━━ The data ━━

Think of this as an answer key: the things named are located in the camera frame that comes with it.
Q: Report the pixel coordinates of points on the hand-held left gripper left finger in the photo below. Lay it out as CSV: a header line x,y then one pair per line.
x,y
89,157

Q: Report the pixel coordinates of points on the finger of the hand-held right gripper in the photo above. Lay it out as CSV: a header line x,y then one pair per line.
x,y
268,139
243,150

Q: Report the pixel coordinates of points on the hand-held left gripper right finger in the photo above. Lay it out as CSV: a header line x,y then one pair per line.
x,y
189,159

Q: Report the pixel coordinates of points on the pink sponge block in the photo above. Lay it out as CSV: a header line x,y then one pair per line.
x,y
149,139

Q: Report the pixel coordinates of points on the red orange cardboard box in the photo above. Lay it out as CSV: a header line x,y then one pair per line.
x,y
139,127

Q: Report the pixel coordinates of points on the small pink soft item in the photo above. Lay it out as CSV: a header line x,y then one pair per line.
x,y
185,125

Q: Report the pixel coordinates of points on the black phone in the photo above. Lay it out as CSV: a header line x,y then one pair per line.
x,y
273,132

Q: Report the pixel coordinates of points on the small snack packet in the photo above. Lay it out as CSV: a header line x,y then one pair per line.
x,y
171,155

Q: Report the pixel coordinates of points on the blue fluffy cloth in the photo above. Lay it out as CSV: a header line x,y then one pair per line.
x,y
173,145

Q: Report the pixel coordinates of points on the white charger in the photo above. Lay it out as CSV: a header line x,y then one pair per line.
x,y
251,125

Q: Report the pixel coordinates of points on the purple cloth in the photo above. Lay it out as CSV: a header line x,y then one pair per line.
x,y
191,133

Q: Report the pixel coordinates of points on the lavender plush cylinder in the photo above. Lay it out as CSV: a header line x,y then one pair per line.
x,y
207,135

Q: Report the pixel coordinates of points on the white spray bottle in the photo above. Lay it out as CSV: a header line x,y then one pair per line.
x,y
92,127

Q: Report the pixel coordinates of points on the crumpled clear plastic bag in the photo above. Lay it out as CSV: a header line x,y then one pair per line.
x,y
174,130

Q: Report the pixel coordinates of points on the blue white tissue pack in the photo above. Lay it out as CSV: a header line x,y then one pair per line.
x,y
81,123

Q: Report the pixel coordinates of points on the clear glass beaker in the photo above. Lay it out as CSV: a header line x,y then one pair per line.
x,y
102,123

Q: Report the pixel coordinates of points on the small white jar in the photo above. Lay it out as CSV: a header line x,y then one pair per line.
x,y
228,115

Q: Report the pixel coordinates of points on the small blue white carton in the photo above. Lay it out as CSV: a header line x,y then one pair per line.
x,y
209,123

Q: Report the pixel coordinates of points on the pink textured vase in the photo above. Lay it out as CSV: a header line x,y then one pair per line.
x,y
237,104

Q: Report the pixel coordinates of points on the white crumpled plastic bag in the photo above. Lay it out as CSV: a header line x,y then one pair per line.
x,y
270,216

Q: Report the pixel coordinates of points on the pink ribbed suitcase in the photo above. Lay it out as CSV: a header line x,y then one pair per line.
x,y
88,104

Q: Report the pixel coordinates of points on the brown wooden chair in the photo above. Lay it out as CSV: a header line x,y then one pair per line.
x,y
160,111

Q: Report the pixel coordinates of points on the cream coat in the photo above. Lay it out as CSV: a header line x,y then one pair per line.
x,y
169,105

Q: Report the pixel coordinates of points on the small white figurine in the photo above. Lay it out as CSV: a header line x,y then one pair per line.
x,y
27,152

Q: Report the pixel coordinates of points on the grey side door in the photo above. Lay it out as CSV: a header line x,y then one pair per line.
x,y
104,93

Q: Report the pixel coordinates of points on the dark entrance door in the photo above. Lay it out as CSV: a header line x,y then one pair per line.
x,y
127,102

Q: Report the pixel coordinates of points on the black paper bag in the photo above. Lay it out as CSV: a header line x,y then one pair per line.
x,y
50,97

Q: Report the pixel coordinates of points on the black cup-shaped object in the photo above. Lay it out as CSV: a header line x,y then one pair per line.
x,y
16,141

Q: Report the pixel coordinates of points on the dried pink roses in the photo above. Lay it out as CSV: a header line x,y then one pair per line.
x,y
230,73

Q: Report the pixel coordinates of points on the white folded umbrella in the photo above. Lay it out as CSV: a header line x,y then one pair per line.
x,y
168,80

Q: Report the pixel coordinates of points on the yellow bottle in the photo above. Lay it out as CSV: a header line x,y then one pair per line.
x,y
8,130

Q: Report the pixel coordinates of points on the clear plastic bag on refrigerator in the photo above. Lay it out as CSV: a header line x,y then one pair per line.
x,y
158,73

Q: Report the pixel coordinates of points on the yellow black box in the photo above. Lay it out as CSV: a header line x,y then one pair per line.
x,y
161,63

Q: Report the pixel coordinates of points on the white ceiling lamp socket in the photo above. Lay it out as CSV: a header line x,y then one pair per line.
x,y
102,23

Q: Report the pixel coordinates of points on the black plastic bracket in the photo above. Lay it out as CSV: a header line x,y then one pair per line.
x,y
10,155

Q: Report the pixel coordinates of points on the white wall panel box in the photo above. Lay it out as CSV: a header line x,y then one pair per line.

━━━

» **Task**
The entire listing is to be reproduced without alteration.

» **Written response**
Think of this as an answer key: the things named are located in the camera frame that comes with it.
Q: Report the pixel coordinates of points on the hand-held left gripper left finger in the photo below. Lay it out as CSV: a header line x,y then one pair per line.
x,y
89,157

Q: Report the pixel coordinates of points on the finger of the hand-held right gripper in the photo above. Lay it out as CSV: a header line x,y then one pair per line.
x,y
268,139
243,150

Q: Report the pixel coordinates of points on the hand-held left gripper right finger in the photo above. Lay it out as CSV: a header line x,y then one pair per line.
x,y
189,159

Q: Report the pixel coordinates of points on the pink sponge block in the photo above. Lay it out as CSV: a header line x,y then one pair per line.
x,y
149,139

Q: Report the pixel coordinates of points on the red orange cardboard box in the photo above. Lay it out as CSV: a header line x,y then one pair per line.
x,y
139,127

Q: Report the pixel coordinates of points on the small pink soft item in the photo above. Lay it out as CSV: a header line x,y then one pair per line.
x,y
185,125

Q: Report the pixel coordinates of points on the black phone in the photo above. Lay it out as CSV: a header line x,y then one pair per line.
x,y
273,132

Q: Report the pixel coordinates of points on the small snack packet in the photo above. Lay it out as CSV: a header line x,y then one pair per line.
x,y
171,155

Q: Report the pixel coordinates of points on the blue fluffy cloth in the photo above. Lay it out as CSV: a header line x,y then one pair per line.
x,y
173,145

Q: Report the pixel coordinates of points on the white charger in the photo above. Lay it out as CSV: a header line x,y then one pair per line.
x,y
251,125

Q: Report the pixel coordinates of points on the purple cloth in the photo above. Lay it out as CSV: a header line x,y then one pair per line.
x,y
191,133

Q: Report the pixel coordinates of points on the lavender plush cylinder in the photo above. Lay it out as CSV: a header line x,y then one pair per line.
x,y
207,135

Q: Report the pixel coordinates of points on the white spray bottle in the photo above. Lay it out as CSV: a header line x,y then one pair per line.
x,y
92,127

Q: Report the pixel coordinates of points on the crumpled clear plastic bag in the photo above. Lay it out as CSV: a header line x,y then one pair per line.
x,y
174,130

Q: Report the pixel coordinates of points on the blue white tissue pack in the photo above. Lay it out as CSV: a header line x,y then one pair per line.
x,y
81,123

Q: Report the pixel coordinates of points on the clear glass beaker in the photo above. Lay it out as CSV: a header line x,y then one pair per line.
x,y
102,123

Q: Report the pixel coordinates of points on the small white jar in the photo above. Lay it out as CSV: a header line x,y then one pair per line.
x,y
228,115

Q: Report the pixel coordinates of points on the small blue white carton in the photo above. Lay it out as CSV: a header line x,y then one pair per line.
x,y
209,123

Q: Report the pixel coordinates of points on the pink textured vase in the photo above. Lay it out as CSV: a header line x,y then one pair per line.
x,y
237,104

Q: Report the pixel coordinates of points on the white crumpled plastic bag in the photo above. Lay it out as CSV: a header line x,y then one pair per line.
x,y
270,216

Q: Report the pixel coordinates of points on the pink ribbed suitcase in the photo above. Lay it out as CSV: a header line x,y then one pair per line.
x,y
88,104

Q: Report the pixel coordinates of points on the brown wooden chair in the photo above. Lay it out as CSV: a header line x,y then one pair per line.
x,y
160,111

Q: Report the pixel coordinates of points on the cream coat in the photo above. Lay it out as CSV: a header line x,y then one pair per line.
x,y
169,105

Q: Report the pixel coordinates of points on the small white figurine in the photo above. Lay it out as CSV: a header line x,y then one pair per line.
x,y
27,152

Q: Report the pixel coordinates of points on the grey side door in the photo above. Lay it out as CSV: a header line x,y then one pair per line.
x,y
104,93

Q: Report the pixel coordinates of points on the dark entrance door in the photo above. Lay it out as CSV: a header line x,y then one pair per line.
x,y
127,102

Q: Report the pixel coordinates of points on the black paper bag in the photo above. Lay it out as CSV: a header line x,y then one pair per line.
x,y
50,97

Q: Report the pixel coordinates of points on the black cup-shaped object in the photo above. Lay it out as CSV: a header line x,y then one pair per line.
x,y
16,141

Q: Report the pixel coordinates of points on the dried pink roses in the photo above. Lay it out as CSV: a header line x,y then one pair per line.
x,y
230,73

Q: Report the pixel coordinates of points on the white folded umbrella in the photo above. Lay it out as CSV: a header line x,y then one pair per line.
x,y
168,80

Q: Report the pixel coordinates of points on the yellow bottle in the photo above. Lay it out as CSV: a header line x,y then one pair per line.
x,y
8,130

Q: Report the pixel coordinates of points on the clear plastic bag on refrigerator in the photo above. Lay it out as CSV: a header line x,y then one pair per line.
x,y
158,73

Q: Report the pixel coordinates of points on the yellow black box in the photo above. Lay it out as CSV: a header line x,y then one pair per line.
x,y
161,63

Q: Report the pixel coordinates of points on the white ceiling lamp socket in the photo above. Lay it out as CSV: a header line x,y then one pair per line.
x,y
102,23

Q: Report the pixel coordinates of points on the black plastic bracket in the photo above. Lay it out as CSV: a header line x,y then one pair per line.
x,y
10,155

Q: Report the pixel coordinates of points on the white wall panel box in the photo above. Lay it out as CSV: a header line x,y then one pair per line.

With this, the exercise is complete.